9. Security Measures
We implement:
- Encryption in transit (TLS) for all communications
- Strong password hashing (Argon2/bcrypt)
- Access controls and monitoring
- Regular security updates
Your device security is your responsibility — please use a passcode/biometric lock.
10. Your Rights
You have the right to:
- Access your account data we hold
- Correct inaccurate account data
- Delete your account and authentication data
- Export your local health data (via app features)
- Object to certain processing
- Data portability for data you provided
To exercise rights, contact: privacy@gutopia.ai
California Residents (CPRA)
- We do not sell or share personal information
- No discrimination for exercising privacy rights
EEA/UK Residents
- Right to lodge complaints with supervisory authorities
- Data may be transferred to the US with appropriate safeguards
11. Children's Privacy
- Service not directed to children under 13
- We don't knowingly collect data from children under 13
- Contact us immediately if you believe a child has provided data
12. Data Breach Notification
If a security incident affects your account data, we will notify you and/or regulators as required by law.

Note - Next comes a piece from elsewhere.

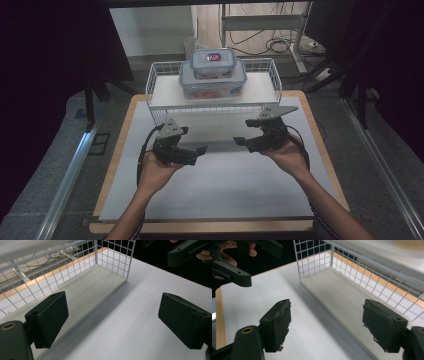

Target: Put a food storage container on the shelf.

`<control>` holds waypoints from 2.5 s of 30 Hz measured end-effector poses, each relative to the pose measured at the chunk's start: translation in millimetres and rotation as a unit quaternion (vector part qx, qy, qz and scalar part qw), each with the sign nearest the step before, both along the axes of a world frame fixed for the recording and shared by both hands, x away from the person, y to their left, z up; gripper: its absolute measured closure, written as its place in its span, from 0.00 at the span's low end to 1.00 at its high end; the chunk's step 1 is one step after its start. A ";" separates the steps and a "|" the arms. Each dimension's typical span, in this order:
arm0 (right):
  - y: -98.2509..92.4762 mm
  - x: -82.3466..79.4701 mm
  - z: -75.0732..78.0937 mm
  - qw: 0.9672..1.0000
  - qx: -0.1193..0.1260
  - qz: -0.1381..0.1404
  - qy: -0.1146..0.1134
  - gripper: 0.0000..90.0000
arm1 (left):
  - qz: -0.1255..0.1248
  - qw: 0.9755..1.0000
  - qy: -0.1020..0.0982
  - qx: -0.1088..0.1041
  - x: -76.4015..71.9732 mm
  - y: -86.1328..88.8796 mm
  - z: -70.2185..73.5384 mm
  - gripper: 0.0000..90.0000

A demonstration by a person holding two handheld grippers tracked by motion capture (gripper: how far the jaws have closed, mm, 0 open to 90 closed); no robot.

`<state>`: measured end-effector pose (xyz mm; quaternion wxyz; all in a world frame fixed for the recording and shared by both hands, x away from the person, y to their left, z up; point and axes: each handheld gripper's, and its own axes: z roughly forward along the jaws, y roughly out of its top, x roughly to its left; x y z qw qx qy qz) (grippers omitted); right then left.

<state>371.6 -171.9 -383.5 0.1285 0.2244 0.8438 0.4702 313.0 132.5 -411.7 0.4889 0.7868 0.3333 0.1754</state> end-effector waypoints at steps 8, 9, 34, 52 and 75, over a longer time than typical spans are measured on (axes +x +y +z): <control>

13. HealthKit/Google Fit (Future Integration)
- Only access data you explicitly permit
- Never used for advertising or data brokerage
- Processed locally, not uploaded to servers
14. Biometric Authentication
- Face ID/Touch ID data never leaves your device
- Managed entirely by your device's operating system
- We have no access to biometric data
15. International Transfers
Account data may be processed in the United States where our providers operate. We ensure appropriate safeguards are in place.
16. Changes to This Policy
We'll notify you of material changes via:
- Updated "Last Updated" date
- In-app notice or email (if available)
17. Contact Us
Gutopia Inc.
Email: privacy@gutopia.ai
For privacy-related questions or to exercise your rights, please email us with "Privacy Request" in the subject line.
This Privacy Policy forms part of our Terms of Service. By using Gutopia, you acknowledge that you have read and understood this Privacy Policy.